Although Stanford (16-13, 7-9 Pac-12) has struggled at times this season, losing five games by five points or less, Harris has great memories about playing basketball on The Farm.
"Overall, it's been an incredible experience and I wouldn't trade it for anything," he said. "My teammates have been great."
One of the highlights was playing in the Dick's Sporting Goods NIT Season Tip-Off last season, when Harris hit a half-court shot against Colorado State en route to tying his career high with 12 points.
Although he was only a spectator, Harris returned to Madison Square Garden in March to help root the Cardinal to its second Postseason NIT title. He was in the locker room prior to the semifinal game against Massachusetts when Baltimore Ravens linebacker Ray Lewis made a surprise appearance and delivered an inspiring pre-game pep talk.
"We're all athletes, so we definitely picked up who he was," Harris said. "He's a lot shorter than I thought. He was incredible and really knows how to rally the troops."
Harris will never forget the time he came out early to shoot for a home game and the ball bounced into the stands. When he went to retrieve it, he was standing next to Condoleezza Rice.
"We grew up in the same hometown," he said.
Or the time he attended a weekend fraternity party and wound up sitting with Andrew Luck and Michelle Wie.
"He was just Andrew then," said Harris. "And Michelle was another person I never thought I would run into."
Such is life at Stanford.
"I've met some incredible people," he said.
Harris almost didn't make it to Stanford.

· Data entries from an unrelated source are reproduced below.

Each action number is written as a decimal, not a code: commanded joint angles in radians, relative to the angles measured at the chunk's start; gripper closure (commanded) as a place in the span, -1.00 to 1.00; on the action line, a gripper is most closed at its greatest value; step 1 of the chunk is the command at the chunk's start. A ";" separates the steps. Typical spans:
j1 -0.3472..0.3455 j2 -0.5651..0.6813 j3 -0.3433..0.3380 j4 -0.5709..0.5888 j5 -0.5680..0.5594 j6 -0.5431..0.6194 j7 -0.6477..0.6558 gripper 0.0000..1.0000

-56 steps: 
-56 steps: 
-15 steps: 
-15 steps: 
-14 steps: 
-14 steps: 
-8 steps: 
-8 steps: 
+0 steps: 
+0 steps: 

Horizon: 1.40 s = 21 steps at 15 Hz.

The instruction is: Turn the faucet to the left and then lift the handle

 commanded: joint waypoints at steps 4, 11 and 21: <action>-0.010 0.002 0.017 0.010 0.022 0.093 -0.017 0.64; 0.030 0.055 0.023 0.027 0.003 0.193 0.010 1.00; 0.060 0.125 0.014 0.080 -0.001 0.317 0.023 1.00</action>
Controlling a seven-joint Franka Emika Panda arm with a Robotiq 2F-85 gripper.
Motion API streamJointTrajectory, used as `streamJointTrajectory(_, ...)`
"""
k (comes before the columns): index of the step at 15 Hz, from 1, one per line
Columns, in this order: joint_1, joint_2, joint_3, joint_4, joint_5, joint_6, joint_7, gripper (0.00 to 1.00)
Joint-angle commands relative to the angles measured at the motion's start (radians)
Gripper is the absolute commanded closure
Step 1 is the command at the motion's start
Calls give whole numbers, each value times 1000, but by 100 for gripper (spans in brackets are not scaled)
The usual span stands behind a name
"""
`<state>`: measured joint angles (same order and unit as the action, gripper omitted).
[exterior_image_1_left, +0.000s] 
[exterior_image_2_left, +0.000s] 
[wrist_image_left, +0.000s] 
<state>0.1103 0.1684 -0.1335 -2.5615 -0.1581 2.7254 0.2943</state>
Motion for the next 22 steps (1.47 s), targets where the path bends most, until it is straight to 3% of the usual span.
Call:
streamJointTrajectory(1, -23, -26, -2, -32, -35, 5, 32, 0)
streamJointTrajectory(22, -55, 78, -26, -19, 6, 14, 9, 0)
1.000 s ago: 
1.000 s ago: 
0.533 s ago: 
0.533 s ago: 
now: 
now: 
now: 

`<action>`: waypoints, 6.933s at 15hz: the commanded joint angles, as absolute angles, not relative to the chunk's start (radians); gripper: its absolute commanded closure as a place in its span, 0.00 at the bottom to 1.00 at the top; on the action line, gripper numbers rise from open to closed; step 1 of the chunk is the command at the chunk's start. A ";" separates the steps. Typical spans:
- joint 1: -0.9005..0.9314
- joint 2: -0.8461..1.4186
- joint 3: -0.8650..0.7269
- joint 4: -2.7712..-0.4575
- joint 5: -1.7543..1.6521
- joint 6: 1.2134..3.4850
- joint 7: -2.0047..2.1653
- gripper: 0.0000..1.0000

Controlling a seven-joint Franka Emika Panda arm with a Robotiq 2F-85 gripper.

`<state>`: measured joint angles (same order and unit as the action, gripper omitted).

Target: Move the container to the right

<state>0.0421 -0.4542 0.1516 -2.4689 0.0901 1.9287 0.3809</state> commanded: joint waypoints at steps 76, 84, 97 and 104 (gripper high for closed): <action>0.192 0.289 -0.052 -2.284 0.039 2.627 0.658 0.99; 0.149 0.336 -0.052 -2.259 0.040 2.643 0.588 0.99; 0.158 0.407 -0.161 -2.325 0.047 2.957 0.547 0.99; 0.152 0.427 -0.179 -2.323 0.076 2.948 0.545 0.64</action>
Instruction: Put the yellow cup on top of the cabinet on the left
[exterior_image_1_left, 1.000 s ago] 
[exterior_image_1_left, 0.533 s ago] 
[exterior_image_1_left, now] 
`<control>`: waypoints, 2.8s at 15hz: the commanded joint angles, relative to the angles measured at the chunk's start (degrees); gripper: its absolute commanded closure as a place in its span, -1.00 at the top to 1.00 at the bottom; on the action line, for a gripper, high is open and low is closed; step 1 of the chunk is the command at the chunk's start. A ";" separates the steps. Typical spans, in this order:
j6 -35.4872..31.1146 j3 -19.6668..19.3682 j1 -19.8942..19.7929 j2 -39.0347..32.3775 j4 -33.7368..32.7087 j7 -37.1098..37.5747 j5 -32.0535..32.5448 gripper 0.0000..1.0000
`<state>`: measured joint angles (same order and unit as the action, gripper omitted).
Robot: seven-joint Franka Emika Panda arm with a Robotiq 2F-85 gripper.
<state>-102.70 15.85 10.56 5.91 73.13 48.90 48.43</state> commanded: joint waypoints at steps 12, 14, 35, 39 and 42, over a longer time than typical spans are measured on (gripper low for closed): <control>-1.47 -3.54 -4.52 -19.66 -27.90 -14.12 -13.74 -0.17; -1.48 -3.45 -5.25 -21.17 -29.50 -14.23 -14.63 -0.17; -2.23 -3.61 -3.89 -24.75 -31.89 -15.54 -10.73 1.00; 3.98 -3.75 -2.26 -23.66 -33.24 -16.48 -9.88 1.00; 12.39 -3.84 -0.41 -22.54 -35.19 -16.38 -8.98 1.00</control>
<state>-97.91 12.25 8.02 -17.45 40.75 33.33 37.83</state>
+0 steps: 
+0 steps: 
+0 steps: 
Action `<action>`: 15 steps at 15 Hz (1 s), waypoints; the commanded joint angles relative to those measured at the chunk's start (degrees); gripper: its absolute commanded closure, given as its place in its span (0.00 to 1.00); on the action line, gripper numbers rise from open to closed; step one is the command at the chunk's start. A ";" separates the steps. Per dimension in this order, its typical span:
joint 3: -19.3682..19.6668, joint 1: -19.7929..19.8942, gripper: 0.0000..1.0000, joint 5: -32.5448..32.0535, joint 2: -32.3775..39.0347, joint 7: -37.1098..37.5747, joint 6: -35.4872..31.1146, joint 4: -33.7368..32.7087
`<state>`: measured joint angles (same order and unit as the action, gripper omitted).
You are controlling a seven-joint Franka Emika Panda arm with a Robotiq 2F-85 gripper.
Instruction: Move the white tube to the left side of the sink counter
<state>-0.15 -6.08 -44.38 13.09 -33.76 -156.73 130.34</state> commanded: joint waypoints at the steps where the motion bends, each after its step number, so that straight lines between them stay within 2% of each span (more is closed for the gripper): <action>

He looked hard at Alabama and Georgia Tech, and playing closer to home had its advantages.
What was his biggest adjustment?
"Having my mom mad at me for the first month for leaving home," said Harris. "Not being able to depend on anybody but yourself. I didn't just go a state away; I went all the way across country."
Harris has already completed his degree in psychology and is co-terming toward a masters in communications. He would also like to give pro basketball a shot.
"Long-range, I'd like to attend business school or law school," he said. "My mom is an accountant, so she's pushing business school on me. Law school has always been in the back of my mind."
No matter which path he takes, Dawkins knows he will thrive.
"He's a great kid," Dawkins said. "Whatever he chooses, he's going to be successful."
Harris said he was ready for the academic rigors at Stanford. That said, he learned quickly that student-athletes must make good use of their time to excel at both.
"The amount of work you have to do is just incredible," said Harris. "Juggling that with basketball makes it even harder."
His favorite class was sports psychology taught by Professor Beverley Hartman.
Asked what he has learned most during his four years at Stanford, Harris thoughtfully considered the question.
"Sounds simple, but everything is not as big a deal as you think it is," he said. "People that you think are really big deals are just normal people. Basketball games are just basketball games, even though they are on ESPN or local networks. Everything is really what you make of it. Keep everything in perspective."